Un giorno rischiasti di morire cadendo in mare. Una boa si mise in mezzo e tu e Enrico foste catapultati fuori dalla barca, ricordi.

Invece di ringraziare Dio, ti sei accontentato di qualche spicciolo dall’assicurazione e di questo binocolo. Si, ammetto che è un bel binocolo zeiss 10×40, gommato, molto costoso. Quello che vuole il signore dei ghiri è il simbolo che il binocolo rappresenta per te. Vuole un tuo ricordo, ma non uno qualsiasi, ne vuole uno speciale, che abbia il sapore della morte.
Sidaja allora si avviò verso il lago, ma prima di uscire dalla locanda si girò e chiese quale significato avesse il nome Prezid.
Prezid significa “prima del muro”, rispose il ghiro dalle guance rosse. Zid in croato vuol dire muro. C’è un muro poco distante da qui costruito dai romani. Poi in epoche successive quel muro è stato usato dalla gente del luogo per difendersi dalle invasioni turche.
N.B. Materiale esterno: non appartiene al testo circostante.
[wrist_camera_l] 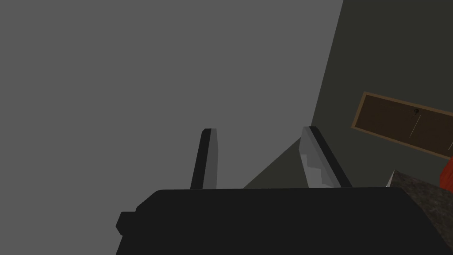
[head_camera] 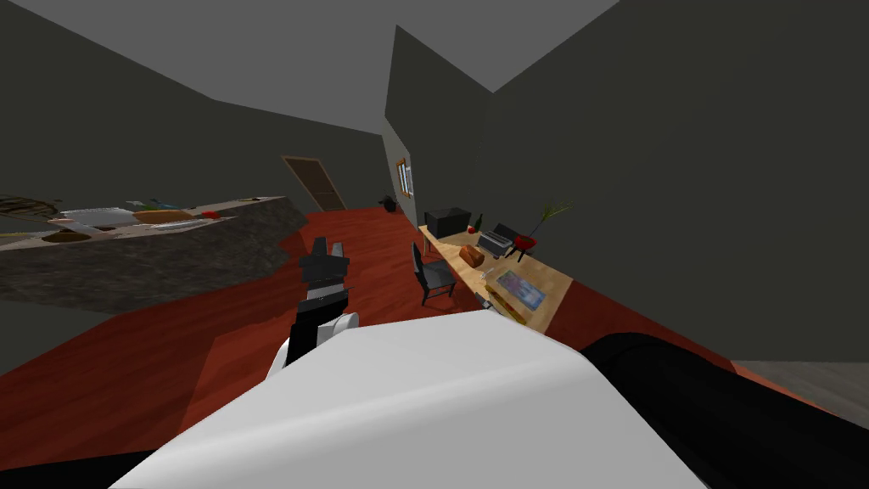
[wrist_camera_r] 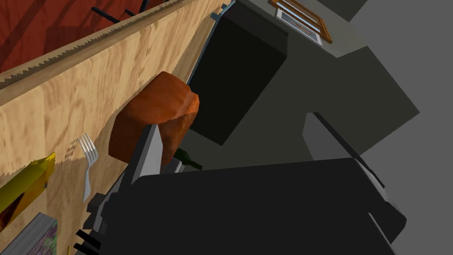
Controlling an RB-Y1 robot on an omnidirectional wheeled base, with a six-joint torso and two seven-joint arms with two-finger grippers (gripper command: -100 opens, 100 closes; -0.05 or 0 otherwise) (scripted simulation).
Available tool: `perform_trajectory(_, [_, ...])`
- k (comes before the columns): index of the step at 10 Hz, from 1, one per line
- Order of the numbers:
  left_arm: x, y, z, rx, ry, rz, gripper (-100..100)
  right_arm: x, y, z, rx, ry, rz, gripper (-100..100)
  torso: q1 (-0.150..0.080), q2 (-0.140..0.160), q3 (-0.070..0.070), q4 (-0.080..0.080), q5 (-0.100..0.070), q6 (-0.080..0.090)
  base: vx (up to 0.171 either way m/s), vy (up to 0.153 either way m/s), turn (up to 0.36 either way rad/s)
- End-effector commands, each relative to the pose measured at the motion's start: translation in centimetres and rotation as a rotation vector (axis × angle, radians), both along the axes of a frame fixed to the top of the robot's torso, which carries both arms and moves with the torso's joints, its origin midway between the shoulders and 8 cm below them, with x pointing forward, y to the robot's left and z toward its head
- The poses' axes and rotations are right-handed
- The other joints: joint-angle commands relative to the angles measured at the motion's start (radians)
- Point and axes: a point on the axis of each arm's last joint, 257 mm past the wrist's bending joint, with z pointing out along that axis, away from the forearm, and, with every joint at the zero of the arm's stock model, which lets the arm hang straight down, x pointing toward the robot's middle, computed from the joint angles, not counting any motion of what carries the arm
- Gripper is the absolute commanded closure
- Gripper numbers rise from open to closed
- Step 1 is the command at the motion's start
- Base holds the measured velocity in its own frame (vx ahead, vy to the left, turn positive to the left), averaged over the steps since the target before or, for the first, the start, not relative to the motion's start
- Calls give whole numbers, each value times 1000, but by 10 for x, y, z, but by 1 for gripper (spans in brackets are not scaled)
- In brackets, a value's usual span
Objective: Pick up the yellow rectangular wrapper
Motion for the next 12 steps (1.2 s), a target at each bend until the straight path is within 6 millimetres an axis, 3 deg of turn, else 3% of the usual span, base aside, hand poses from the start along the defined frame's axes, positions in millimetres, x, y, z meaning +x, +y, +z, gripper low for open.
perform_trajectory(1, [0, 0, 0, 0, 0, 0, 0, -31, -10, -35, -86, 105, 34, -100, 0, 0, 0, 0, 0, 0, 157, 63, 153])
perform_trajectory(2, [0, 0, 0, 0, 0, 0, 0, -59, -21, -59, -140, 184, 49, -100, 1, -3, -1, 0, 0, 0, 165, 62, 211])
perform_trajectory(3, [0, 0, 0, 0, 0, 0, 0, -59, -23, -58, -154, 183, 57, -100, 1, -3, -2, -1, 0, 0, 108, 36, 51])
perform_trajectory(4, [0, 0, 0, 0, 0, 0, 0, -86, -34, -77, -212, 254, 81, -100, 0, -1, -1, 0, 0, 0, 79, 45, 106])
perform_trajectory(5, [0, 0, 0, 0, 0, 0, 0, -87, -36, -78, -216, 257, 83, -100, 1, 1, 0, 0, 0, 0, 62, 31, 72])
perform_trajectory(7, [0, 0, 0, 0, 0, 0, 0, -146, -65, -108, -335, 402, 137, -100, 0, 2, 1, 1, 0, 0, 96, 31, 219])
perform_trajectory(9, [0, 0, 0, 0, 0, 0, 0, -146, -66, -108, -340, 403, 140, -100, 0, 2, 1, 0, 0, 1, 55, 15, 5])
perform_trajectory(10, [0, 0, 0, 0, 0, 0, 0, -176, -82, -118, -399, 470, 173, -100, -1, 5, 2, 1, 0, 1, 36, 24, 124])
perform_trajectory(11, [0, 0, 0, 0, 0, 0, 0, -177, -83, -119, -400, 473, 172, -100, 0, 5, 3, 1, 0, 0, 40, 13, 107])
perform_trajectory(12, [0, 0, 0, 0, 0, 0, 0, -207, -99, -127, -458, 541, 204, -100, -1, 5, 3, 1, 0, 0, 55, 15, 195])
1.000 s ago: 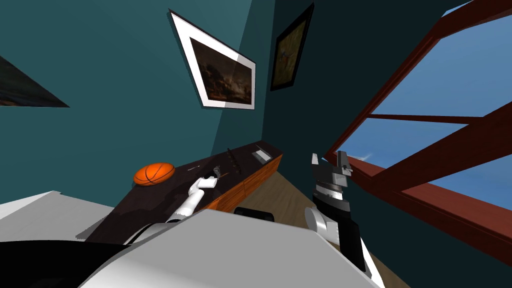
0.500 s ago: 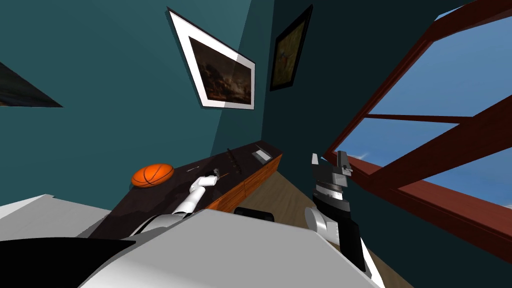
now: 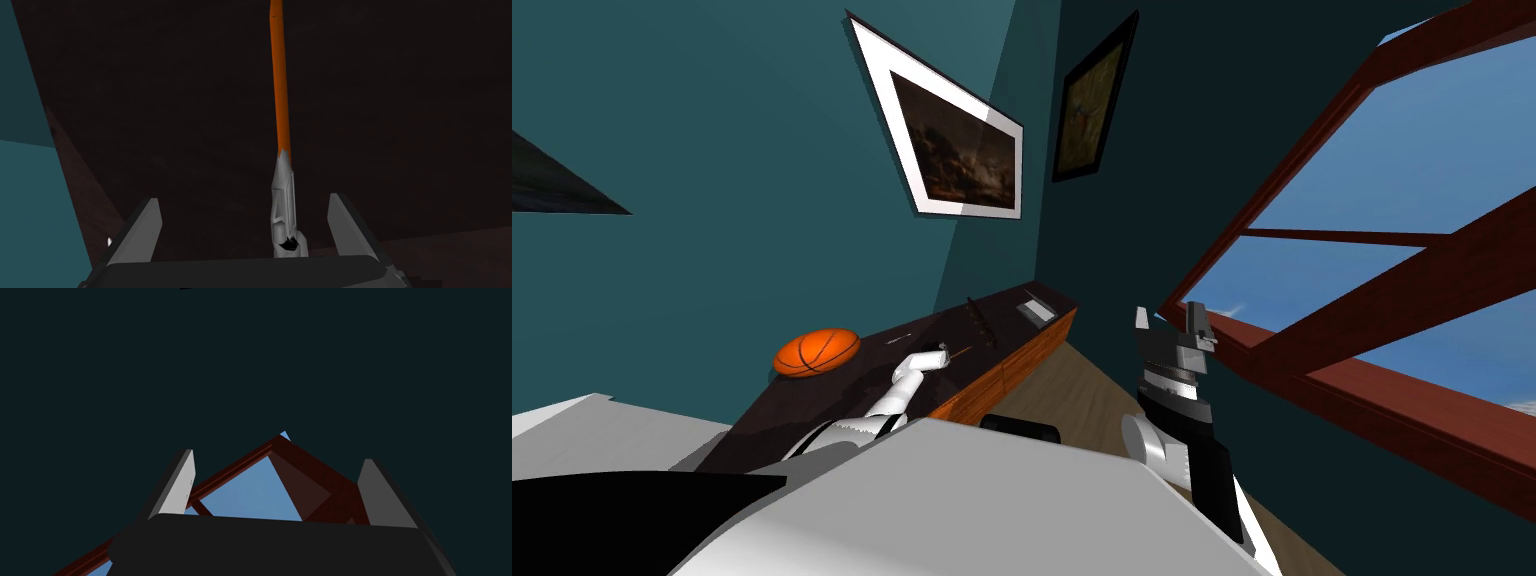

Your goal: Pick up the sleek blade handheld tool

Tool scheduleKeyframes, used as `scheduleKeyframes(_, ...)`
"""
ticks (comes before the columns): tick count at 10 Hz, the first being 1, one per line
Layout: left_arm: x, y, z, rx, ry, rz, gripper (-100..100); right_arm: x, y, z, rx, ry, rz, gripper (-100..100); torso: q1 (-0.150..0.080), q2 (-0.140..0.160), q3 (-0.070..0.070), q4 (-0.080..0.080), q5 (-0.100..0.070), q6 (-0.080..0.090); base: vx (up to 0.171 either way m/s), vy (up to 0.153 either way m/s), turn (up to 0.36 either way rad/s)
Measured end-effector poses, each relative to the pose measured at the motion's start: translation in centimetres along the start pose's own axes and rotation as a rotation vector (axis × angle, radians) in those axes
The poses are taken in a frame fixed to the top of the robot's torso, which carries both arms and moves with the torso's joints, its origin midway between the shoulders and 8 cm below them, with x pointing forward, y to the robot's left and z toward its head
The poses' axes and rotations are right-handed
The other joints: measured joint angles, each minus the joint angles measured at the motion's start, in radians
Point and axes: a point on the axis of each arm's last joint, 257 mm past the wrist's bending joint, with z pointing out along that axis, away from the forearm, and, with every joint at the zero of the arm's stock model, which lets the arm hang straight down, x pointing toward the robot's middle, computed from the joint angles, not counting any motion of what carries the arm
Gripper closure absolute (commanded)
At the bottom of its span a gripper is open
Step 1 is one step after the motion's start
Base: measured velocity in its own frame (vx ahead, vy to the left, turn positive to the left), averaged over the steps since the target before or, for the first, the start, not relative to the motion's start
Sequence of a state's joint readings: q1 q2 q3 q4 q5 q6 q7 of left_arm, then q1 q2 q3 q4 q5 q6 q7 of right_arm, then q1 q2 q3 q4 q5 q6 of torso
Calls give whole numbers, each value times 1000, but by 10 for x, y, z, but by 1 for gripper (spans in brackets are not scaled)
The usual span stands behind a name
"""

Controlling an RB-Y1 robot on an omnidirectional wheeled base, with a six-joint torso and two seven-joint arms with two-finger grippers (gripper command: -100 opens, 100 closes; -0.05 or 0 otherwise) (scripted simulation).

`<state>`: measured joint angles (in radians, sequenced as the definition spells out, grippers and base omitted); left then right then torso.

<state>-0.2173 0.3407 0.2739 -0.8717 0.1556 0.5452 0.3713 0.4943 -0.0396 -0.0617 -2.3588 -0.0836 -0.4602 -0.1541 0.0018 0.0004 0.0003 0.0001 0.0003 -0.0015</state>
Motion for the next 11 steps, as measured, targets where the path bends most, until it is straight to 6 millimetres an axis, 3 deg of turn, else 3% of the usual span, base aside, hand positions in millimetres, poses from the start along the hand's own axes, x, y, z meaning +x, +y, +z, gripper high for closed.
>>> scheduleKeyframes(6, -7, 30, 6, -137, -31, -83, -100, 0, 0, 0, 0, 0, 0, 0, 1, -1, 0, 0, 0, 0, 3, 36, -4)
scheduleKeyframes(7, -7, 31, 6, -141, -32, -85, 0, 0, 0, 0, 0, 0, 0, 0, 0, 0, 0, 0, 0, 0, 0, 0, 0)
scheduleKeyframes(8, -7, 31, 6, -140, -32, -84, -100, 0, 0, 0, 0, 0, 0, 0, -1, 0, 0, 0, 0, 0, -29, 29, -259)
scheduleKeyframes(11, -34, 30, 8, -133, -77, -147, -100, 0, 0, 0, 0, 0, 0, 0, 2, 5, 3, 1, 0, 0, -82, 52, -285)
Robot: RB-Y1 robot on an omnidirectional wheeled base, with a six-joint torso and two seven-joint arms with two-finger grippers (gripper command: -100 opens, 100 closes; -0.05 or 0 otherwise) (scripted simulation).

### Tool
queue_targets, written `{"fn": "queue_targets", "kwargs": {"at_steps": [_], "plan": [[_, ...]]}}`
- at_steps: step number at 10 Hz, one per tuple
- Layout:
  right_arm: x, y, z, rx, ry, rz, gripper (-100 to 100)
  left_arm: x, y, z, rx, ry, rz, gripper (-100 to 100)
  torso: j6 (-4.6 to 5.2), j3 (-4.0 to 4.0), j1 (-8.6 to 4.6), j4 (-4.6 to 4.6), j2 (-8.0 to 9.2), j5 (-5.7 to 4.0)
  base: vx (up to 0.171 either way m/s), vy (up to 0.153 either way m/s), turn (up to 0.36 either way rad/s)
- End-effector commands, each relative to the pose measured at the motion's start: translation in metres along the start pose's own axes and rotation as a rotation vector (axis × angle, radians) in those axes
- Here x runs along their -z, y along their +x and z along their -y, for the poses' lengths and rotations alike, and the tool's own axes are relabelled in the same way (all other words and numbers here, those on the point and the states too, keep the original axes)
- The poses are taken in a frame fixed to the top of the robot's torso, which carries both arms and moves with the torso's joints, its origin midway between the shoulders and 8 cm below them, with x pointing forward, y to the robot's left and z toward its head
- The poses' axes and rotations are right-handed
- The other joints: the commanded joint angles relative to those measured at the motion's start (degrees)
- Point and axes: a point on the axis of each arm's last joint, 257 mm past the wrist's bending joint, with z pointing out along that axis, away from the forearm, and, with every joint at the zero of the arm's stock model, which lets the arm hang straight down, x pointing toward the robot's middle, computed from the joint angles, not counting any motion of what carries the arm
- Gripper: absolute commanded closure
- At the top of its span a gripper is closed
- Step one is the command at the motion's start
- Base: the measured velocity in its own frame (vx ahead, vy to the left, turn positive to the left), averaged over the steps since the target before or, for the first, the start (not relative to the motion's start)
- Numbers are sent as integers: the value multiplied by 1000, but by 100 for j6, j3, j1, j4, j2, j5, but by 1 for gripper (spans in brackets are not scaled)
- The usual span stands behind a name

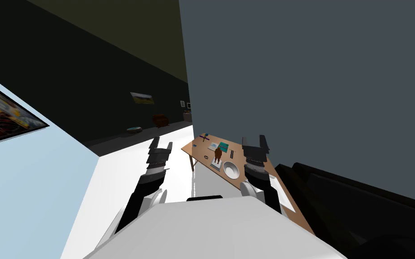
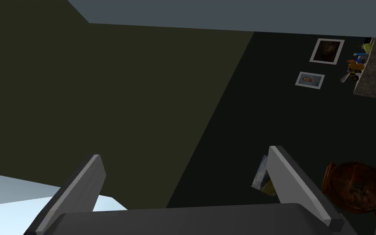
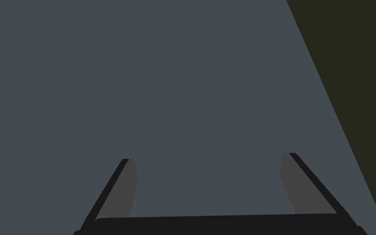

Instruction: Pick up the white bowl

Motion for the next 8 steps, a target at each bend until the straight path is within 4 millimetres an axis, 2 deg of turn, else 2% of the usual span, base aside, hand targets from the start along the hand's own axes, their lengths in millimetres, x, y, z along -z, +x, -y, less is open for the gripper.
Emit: {"fn": "queue_targets", "kwargs": {"at_steps": [1,5,8], "plan": [[2,7,3,20,9,-51,-100,0,0,0,0,0,0,0,0,0,0,0,0,0,-27,32,4],[9,24,14,84,32,-167,-100,0,0,0,0,0,0,0,0,16,26,6,26,7,-67,76,0],[26,42,36,175,69,-290,-100,0,0,0,0,0,0,0,0,18,50,7,31,11,-89,133,6]]}}
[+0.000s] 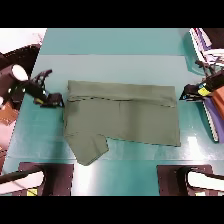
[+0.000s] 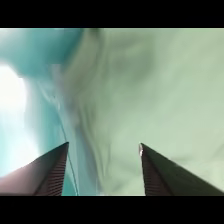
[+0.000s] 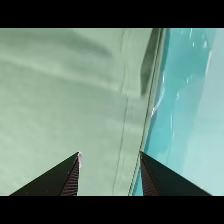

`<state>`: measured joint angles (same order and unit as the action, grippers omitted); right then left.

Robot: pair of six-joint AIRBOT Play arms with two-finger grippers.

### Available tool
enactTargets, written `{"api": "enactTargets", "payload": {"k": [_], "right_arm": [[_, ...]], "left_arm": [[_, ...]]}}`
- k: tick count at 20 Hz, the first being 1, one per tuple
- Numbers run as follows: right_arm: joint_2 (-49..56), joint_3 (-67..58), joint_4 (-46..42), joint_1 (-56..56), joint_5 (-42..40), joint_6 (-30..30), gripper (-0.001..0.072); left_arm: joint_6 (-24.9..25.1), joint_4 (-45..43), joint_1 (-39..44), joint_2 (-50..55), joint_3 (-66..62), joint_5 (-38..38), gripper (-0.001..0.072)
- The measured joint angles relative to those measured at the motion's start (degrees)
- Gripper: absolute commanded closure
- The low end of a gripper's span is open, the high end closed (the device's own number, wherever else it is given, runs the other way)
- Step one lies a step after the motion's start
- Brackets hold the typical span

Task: Fold the shirts.

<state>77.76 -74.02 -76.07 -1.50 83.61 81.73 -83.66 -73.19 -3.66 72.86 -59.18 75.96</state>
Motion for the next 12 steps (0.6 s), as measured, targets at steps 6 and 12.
{"api": "enactTargets", "payload": {"k": [6, 12], "right_arm": [[-9.7, 8.8, 0.0, -0.4, -4.9, 0.0, 0.0281], [-13.0, 11.5, 0.1, -0.4, -6.1, -0.1, 0.0281]], "left_arm": [[-2.7, 4.2, 0.0, -14.6, 22.7, -0.3, 0.0180], [-1.7, 14.4, 0.0, -18.1, 33.6, -4.6, 0.0236]]}}
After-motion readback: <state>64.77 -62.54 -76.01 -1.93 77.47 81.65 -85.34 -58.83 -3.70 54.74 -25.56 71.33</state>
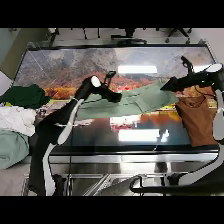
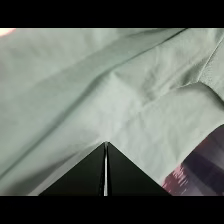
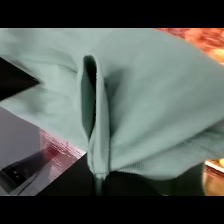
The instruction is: Fold the shirts.
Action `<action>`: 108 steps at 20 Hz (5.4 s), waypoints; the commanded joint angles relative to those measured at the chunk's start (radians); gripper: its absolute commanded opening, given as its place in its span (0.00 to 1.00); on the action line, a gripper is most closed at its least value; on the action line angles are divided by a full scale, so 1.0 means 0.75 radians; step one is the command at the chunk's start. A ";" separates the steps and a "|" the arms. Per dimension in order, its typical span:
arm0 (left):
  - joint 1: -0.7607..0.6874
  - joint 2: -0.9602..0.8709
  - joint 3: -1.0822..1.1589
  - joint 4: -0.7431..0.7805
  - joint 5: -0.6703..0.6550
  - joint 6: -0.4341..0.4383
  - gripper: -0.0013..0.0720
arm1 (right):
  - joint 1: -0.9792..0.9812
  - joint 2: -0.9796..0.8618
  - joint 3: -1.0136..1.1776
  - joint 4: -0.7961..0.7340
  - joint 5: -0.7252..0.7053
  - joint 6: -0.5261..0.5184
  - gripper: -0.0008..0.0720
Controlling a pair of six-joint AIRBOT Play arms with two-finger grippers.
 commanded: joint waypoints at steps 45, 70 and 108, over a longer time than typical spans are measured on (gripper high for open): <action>0.935 1.138 -0.270 -0.712 -0.164 0.363 0.03 | 0.468 -0.274 -0.058 -0.163 -0.304 0.250 0.73; 0.935 1.138 -0.270 -0.710 -0.198 0.364 0.03 | 0.633 -0.447 -0.036 0.300 -0.398 0.048 0.96; 0.933 1.138 -0.270 -0.709 -0.358 0.364 0.03 | -0.343 0.352 0.258 -1.000 0.458 1.074 0.04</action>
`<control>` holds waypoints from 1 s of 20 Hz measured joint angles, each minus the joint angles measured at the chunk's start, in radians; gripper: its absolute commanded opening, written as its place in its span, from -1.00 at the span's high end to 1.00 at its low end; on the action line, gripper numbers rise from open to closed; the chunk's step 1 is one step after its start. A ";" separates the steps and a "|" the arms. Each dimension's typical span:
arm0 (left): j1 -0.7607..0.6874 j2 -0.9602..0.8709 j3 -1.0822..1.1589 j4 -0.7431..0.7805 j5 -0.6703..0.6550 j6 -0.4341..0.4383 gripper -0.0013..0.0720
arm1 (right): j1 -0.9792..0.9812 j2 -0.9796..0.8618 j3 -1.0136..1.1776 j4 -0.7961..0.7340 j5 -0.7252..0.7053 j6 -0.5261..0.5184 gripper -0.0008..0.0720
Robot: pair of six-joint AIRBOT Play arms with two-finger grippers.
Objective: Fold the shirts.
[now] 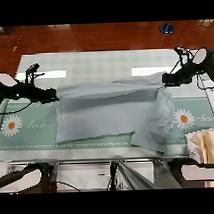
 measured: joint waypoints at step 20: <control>0.417 0.362 -0.301 -0.064 -0.404 0.136 -0.54 | -0.191 0.282 -0.215 0.053 0.213 -0.131 -0.61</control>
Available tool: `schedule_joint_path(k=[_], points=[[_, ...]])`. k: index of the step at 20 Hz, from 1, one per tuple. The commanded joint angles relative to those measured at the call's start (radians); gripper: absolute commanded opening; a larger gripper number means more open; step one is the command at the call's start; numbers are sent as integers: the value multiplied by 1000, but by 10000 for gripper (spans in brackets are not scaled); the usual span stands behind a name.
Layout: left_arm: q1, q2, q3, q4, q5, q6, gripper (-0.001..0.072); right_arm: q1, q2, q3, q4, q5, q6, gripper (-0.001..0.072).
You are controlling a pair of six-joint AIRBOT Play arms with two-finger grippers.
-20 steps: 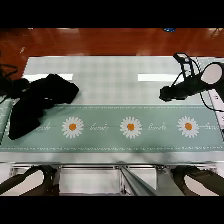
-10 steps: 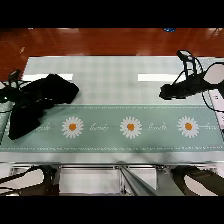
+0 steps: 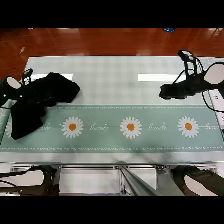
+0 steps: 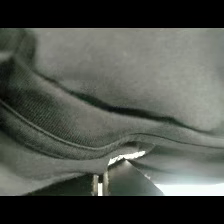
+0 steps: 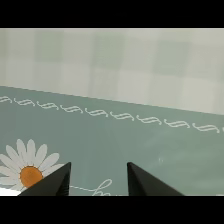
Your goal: Fold the shirts.
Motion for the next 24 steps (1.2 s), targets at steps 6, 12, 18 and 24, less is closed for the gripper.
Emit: schedule_joint_path(k=[6, 12, 18, 24], points=[[0, 84, 306, -65, -175, -9, 25, 0, 14, 1, 39, 42, -5, 409], [-1, 299, 569, -340, -155, 29, 25, 0, 183, 1, 39, 20, -5, 409], [-36, 393, 856, -575, -155, 56, 25, 0, 356, 1, 64, 22, 0, 409], [-187, 394, 1022, -610, -54, 47, 25, 0, 469, 1, 66, 25, 6, 409]])
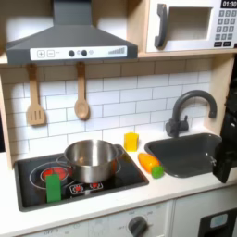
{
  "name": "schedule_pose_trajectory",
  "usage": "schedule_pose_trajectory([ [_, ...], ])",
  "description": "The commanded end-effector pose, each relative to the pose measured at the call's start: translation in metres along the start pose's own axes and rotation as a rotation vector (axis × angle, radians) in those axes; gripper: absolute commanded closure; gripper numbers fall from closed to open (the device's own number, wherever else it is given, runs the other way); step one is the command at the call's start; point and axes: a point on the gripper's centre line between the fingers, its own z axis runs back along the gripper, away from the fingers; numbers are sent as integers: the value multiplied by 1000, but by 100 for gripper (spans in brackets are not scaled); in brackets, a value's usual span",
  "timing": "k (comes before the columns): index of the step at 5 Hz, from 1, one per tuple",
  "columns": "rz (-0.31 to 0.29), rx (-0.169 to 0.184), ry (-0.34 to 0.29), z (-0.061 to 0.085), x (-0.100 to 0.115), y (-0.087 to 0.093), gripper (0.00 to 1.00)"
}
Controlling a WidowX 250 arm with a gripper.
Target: Push button
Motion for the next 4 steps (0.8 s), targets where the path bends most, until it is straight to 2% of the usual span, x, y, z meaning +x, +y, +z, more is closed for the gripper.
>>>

Era ormai trascorsa gran parte della giornata e Sidaja salutò Velko e Elizabetta.
Si fermò sulle sponde del lago, prese il binocolo e fece per gettarlo. ma il braccio gli si paralizzò. Guardò il lago davanti a se e poi girò la testa IMMAGINE INGRANDITAdall’altra parte e vide il binocolo, bellissimo, gommato.
Chiuse gli occhi.
Un gruppo di gabbiani si alzò dal centro del lago.
Gabbiani, esclamò e lanciò il binocolo.

Era solo in mezzo all’uvala del lago Circonio quando apparve il signore dei ghiri e disse: nessuno ora vedrà il tuo volo, archaeopteryx, perché oggi tu hai deciso. Guarda, questo è il cuore del lago.
Ora che lo hai trovato puoi passare. Custodiscine il segreto, mi raccomando, perché questo cuore è il tuo.

Sidaja chiuse gli occhi e l’ultima goccia del lago cadde nell’inghiottitoio e raggiunse l’idrografia sotterranea.